Je suis tchadien et je suis hospitalier

24 juin 2013

Je suis tchadien et je suis hospitalier

2003-2013, il y a de cela dix ans que les premiers réfugiés Darfouris fuyant les Janjawid arrivaient au Tchad. Dix ans qu’ils sont là et se sont intégrés dans la société tchadienne. Et ça fait exactement aujourd’hui cinq ans que je mettais les pieds pour la première fois, dans l’un de leurs camps à l’Est du Tchad. Le camp de Gaga. Je veux avoir ici une pensée pour ces hommes, ces femmes et ces enfants qui, sans leur vouloir se sont retrouvés loin de chez eux.

Que le titre ne vous trompe pas. Je ne suis pas douée en publicité, je veux juste dire ceci : le Tchad n’est pas seulement cet Etat gendarme et pyromane, comme on le taxe souvent, prêt à envoyer ses mercenaires partout semer la terreur. C’est aussi un pays hospitalier où, il fait aussi bon vivre. La preuve ce sont les nombreux réfugiés que nous accueillons depuis plus des décennies tant au Sud qu’à l’Est du Pays. Le Tchad, ce sont quand même 1 284 000 km2 pour juste 12 millions d’habitants. De la place on en a donc et on la partage avec ceux qui souffrent. Et leur intégration est une réussite car il n’y a pas assez de problème avec la population locale et certains ont même pu avoir de la terre pour faire l’agriculture dans certains villages. Je me rappelle encore comme si c’était hier de Mariam, cette réfugiée qui m’a offert en cadeau il y a cinq ans, les feuilles de manioc cueillies dans son jardin potager. Elle venait, il y a à l’époque trois ans, d’un village du Darfour. Elle était une cultivatrice. Des cas de xénophobie de la part des tchadiens ? «Non, pas du tout étant donné que ces des gens qui sont unis par l’histoire certains ethnie des réfugiés se retrouvent également ici au Tchad même si sa existe c’est des cas rares,» me confirme un ami travaillant pour le PAM à Abéché, cette ville qui sert de base aux ONG travaillant dans ces camps.

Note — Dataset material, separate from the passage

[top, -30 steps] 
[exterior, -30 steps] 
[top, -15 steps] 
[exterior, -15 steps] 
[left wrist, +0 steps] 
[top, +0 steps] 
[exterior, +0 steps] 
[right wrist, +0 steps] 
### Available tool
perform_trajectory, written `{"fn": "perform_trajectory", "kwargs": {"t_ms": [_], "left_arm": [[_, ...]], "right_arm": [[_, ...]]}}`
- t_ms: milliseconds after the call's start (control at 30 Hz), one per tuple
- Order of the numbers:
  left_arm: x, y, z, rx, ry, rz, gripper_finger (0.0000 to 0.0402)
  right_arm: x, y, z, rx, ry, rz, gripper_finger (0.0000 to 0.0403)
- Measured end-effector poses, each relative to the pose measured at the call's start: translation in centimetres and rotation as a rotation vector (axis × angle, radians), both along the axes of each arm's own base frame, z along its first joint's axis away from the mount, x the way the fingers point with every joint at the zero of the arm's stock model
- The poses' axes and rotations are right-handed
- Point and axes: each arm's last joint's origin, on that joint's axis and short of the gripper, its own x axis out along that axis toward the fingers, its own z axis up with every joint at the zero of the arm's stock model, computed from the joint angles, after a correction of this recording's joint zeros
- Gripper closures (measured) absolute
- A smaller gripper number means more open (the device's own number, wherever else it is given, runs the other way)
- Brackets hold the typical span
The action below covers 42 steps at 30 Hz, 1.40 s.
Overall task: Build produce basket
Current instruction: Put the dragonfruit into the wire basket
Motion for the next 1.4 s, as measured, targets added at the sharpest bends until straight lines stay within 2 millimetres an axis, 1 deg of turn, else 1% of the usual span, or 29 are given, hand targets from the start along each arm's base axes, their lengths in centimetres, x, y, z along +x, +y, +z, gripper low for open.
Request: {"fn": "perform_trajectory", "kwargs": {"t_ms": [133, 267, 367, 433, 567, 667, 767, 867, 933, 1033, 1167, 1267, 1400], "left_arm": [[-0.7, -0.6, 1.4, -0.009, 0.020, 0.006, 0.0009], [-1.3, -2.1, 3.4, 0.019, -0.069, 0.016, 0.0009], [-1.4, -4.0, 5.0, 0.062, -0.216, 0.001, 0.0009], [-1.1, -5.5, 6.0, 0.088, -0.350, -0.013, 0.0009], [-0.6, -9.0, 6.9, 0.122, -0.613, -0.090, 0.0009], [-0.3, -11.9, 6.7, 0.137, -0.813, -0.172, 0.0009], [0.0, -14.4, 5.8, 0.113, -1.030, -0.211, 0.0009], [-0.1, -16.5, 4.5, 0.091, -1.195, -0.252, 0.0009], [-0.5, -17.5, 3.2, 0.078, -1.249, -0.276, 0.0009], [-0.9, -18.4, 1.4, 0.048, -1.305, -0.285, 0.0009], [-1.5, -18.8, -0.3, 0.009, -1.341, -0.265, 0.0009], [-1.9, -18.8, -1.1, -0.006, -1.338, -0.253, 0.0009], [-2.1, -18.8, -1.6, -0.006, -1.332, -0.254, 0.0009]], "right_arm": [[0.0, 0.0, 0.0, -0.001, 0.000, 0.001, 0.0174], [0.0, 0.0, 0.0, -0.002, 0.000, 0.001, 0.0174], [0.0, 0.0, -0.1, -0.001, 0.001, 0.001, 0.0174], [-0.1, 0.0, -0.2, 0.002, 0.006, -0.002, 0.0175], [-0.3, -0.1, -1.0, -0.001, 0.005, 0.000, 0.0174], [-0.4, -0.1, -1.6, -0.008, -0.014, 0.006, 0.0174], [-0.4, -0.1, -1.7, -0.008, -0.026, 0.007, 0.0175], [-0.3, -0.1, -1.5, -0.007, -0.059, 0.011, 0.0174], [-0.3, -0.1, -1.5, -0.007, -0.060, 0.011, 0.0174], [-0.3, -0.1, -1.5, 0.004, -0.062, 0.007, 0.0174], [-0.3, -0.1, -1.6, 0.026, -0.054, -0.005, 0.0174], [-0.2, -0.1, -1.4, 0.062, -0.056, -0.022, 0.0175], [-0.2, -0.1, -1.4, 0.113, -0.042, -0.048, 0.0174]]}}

Cette entente n’empêche tout de même pas que les populations locales se demandent si ces réfugiés de guerre envisagent-ils un jour rentrer chez eux. Ces derniers estiment qu’un retour est possible. La vision de beaucoup d’ONG, chacune dans son domaine d’intervention, est de faire ce qu’elles peuvent pour ces réfugiés sauf que, les ressources se tarissent peu à peu. Et avec la proclamation à la République du Soudan du Sud, l’espoir d’un retour possible est grandissant – et d’ailleurs c’est leur souhait de parvenir un jour repartir chez eux à condition que la situation sécuritaire soit garantie. Une sécurité qui est hypothétique dans la mesure où, la fin des conflits dans cette région n’est pas pour demain.

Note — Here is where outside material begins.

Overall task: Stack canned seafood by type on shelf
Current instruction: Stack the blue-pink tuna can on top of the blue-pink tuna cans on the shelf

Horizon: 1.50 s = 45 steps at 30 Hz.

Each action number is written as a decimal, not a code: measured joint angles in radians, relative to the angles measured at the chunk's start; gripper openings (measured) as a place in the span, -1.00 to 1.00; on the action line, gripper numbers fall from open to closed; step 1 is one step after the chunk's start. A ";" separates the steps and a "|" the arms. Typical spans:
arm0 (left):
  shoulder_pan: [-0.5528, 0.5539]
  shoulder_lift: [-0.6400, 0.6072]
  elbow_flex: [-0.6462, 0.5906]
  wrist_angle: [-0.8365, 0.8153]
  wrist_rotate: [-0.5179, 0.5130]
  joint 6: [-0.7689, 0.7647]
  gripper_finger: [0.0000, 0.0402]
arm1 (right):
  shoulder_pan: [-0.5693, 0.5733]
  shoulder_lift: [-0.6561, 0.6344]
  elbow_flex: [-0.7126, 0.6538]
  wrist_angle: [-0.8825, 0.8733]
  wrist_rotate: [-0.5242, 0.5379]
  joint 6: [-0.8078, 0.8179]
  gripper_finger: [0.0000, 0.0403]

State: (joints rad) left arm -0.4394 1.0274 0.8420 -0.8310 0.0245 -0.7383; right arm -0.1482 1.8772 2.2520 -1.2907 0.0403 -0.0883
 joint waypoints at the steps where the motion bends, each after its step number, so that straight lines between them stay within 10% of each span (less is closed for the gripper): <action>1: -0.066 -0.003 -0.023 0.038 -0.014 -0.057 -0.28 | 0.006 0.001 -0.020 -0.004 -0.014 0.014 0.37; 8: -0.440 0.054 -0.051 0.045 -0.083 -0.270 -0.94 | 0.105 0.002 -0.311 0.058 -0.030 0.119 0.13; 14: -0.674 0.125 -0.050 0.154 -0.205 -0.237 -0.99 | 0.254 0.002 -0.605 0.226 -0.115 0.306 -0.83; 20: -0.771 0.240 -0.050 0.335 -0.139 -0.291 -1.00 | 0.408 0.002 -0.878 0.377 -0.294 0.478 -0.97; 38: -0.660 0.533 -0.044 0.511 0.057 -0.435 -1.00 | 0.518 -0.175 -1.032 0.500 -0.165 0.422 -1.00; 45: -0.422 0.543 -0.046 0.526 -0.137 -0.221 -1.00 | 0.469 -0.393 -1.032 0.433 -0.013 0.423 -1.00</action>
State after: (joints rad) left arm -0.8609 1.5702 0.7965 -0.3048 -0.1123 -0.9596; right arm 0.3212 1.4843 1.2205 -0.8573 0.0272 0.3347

La situation socio-économique n’est pas toujours facile car n’ayant pas des activités de grande envergure, tout de même quelques ménages se débrouillent avec l’aide des ONG pour développer les activités génératrice de revenue à petite échelle. En effet, dans les camps, il y a des marchés tenus par les réfugiés eux-mêmes. Ils y vendaient du tout jusqu’au mets soudanais. J’ai eu la chance de manger le foie grillé saupoudré de la poudre des lentilles dans le restaurant de Moussa. Ce sont donc des hommes et des femmes qui reprennent goût à la vie après avoir tout perdu. Ils ont le sourire malgré tout. Mais rien n’est gagné d’avance.

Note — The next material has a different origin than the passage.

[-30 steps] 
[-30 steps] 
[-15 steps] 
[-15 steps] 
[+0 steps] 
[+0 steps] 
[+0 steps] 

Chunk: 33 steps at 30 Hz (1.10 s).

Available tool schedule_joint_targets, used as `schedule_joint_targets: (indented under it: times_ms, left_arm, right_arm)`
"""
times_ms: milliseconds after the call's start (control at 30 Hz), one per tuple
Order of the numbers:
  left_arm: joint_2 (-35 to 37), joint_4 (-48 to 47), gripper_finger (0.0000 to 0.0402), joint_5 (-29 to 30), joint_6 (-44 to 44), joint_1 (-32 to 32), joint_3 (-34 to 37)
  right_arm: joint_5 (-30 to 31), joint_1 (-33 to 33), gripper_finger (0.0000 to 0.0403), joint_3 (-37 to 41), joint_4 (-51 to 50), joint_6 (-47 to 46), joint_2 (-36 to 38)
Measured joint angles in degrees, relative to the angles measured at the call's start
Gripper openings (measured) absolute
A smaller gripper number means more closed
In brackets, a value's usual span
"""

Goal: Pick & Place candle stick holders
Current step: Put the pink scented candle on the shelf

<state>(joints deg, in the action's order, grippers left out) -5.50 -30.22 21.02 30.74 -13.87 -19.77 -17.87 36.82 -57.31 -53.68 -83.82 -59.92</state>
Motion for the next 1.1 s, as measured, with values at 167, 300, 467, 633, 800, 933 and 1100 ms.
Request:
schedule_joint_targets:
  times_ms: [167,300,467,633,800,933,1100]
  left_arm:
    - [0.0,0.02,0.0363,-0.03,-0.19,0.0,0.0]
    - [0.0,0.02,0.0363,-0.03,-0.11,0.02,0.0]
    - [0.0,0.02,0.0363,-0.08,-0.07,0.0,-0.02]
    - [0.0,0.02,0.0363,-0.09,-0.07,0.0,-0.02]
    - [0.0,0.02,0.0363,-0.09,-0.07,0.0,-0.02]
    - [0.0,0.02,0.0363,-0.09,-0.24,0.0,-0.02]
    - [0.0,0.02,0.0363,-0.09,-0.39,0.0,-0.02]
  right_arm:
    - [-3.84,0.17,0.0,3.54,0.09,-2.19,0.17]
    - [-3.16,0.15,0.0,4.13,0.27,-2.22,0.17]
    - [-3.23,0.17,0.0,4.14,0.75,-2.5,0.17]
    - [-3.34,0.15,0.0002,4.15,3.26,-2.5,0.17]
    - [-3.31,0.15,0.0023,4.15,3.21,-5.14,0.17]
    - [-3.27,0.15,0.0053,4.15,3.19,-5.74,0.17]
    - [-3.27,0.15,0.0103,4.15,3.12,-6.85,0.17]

Je me souviens encore de ces petits êtres frêles qui, au détour de la ruelle poussiéreuse qui tenait lieu d’axe principal du camp, agitaient les mains tout en criant Aféeeeeee, Afé Kourna. Je revois encore, après cinq ans aujourd’hui, cette lumière au fond des yeux du petit Nouri. Son rêve d’être un jour un médecin ou un grand journaliste-reporter. Et je crois qu’au fond de moi, j’aurais bien voulu savoir ce qu’il est devenu et lui redire Afé Kourna (« salutations » dans la langue darfourie, se traduit aussi comme la paix ou le souhait du meilleur à quelqu’un).